What is being asked:
Scan the records for the word "black". Return each line where it is found.

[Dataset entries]
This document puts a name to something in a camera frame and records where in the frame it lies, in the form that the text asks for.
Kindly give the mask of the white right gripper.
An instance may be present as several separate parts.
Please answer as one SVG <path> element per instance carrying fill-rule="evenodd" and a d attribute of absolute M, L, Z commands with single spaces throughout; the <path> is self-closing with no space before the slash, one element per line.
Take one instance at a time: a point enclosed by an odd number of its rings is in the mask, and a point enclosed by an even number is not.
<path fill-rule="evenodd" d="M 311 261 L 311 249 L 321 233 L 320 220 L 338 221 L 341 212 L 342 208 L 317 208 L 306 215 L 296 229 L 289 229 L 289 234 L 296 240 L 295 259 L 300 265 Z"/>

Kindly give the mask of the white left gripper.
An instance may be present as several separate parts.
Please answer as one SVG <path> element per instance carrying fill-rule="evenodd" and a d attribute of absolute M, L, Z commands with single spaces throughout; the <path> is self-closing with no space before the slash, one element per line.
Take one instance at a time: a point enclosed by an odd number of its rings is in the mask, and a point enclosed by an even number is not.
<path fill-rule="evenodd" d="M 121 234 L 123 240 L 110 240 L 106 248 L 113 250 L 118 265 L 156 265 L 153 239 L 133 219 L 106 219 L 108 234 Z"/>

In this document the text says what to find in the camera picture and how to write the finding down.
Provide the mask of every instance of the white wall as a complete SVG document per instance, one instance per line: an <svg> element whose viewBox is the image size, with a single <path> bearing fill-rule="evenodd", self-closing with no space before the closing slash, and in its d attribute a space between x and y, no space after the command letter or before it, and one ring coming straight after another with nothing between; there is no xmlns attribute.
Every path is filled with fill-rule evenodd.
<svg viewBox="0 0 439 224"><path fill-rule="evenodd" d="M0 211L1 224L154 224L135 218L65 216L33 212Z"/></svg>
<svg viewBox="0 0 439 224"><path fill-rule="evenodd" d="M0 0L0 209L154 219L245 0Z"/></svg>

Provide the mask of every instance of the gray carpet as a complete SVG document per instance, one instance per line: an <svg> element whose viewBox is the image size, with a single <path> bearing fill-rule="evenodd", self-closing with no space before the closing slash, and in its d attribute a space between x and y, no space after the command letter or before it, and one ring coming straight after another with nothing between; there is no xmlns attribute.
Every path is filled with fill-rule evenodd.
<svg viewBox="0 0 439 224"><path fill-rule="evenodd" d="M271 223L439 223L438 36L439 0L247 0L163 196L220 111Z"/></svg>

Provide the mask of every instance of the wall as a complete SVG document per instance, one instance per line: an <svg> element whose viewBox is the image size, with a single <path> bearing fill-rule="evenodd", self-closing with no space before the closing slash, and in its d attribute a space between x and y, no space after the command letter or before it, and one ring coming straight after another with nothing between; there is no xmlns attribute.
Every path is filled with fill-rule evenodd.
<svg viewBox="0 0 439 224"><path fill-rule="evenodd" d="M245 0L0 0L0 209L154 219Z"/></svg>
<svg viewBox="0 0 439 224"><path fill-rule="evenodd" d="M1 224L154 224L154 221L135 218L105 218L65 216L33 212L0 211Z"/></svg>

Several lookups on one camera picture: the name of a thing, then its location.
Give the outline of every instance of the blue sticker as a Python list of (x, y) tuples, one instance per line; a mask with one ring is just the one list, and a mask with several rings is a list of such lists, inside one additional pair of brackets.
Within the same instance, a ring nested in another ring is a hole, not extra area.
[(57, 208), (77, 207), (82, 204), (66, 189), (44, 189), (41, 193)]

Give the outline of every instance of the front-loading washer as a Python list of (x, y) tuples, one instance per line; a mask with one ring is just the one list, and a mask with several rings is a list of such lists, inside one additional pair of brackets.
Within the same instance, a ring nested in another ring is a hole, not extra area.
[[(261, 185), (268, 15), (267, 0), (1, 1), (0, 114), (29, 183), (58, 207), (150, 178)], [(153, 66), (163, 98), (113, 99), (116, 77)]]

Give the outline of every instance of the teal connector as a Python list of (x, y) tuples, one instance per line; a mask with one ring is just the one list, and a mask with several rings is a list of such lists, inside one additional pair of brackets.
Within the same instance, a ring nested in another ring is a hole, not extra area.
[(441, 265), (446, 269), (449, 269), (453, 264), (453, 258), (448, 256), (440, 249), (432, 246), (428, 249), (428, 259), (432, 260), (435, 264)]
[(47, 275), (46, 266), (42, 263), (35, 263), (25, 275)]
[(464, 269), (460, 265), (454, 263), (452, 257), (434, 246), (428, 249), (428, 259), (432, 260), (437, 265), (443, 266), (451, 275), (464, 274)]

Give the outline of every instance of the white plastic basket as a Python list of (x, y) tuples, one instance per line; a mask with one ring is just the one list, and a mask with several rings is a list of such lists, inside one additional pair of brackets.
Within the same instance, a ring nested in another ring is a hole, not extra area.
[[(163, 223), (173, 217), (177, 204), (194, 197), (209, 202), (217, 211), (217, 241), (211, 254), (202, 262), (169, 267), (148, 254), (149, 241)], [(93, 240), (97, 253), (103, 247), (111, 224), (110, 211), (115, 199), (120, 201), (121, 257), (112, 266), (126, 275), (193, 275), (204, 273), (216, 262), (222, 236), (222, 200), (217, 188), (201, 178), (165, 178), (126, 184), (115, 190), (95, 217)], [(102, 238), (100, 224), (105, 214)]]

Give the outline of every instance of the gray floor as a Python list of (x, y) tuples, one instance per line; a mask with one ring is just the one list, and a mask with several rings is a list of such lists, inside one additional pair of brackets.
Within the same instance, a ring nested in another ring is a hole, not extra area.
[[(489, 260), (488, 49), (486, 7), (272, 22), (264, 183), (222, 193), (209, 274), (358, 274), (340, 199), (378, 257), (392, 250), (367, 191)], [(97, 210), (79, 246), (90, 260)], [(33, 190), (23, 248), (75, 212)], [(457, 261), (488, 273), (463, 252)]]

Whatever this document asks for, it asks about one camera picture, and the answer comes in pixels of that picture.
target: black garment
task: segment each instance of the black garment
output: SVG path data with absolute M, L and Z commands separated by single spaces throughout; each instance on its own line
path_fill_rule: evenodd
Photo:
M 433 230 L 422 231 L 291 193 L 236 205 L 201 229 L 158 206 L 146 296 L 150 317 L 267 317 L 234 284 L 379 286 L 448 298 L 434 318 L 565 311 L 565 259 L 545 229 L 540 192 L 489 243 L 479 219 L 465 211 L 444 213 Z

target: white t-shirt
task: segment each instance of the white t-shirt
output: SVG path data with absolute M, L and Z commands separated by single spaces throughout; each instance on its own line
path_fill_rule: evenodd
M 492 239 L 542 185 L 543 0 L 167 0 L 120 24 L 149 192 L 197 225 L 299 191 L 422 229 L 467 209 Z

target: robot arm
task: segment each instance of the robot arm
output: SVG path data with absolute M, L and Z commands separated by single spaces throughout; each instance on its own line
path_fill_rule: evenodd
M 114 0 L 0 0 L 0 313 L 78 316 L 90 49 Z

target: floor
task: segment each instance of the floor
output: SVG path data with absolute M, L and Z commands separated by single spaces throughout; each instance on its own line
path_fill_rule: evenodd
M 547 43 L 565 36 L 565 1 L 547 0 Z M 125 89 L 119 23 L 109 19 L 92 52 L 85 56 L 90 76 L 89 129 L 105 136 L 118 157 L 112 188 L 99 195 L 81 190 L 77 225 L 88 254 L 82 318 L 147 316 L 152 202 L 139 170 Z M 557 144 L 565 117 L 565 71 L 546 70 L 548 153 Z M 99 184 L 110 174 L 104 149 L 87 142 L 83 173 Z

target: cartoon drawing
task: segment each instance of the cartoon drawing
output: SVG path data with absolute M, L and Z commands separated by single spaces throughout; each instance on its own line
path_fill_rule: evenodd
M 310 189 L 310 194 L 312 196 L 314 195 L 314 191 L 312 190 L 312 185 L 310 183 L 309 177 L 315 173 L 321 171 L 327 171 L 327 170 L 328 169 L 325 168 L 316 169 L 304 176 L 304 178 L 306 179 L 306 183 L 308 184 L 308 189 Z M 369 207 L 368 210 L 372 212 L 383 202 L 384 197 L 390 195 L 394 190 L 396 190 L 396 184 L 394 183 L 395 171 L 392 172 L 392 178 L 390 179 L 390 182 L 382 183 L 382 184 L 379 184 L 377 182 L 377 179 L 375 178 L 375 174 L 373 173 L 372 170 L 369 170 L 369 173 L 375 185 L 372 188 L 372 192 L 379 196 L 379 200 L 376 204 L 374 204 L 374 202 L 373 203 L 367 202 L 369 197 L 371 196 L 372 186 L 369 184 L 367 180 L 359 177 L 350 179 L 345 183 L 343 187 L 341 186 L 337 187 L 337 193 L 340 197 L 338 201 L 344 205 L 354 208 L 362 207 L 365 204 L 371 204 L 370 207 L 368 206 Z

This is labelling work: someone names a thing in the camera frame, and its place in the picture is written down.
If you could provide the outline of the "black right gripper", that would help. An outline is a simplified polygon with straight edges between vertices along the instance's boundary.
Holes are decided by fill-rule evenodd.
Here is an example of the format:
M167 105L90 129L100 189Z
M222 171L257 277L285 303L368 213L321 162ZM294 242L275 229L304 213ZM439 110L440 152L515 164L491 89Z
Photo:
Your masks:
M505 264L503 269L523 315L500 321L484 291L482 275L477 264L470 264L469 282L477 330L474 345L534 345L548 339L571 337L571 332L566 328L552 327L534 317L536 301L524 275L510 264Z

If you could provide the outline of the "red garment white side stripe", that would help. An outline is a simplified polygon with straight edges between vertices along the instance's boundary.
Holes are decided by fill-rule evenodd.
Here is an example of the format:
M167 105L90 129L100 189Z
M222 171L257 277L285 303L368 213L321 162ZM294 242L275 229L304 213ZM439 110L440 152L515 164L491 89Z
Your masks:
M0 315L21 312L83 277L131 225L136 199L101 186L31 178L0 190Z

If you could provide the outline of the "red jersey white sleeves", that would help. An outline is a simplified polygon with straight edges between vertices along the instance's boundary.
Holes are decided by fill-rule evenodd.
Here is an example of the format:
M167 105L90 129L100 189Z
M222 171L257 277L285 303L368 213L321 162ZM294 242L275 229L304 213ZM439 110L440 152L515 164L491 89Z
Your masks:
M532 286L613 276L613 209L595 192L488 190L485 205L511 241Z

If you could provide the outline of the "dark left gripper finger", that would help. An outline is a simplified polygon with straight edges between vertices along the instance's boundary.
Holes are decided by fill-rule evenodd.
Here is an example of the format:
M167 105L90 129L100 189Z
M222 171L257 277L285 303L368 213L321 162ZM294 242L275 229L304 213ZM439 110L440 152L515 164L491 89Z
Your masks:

Response to the task:
target: black garment
task: segment each instance of the black garment
If you could provide the outline of the "black right gripper", that would help. An outline is a simplified polygon with straight edges between vertices along the instance's boundary.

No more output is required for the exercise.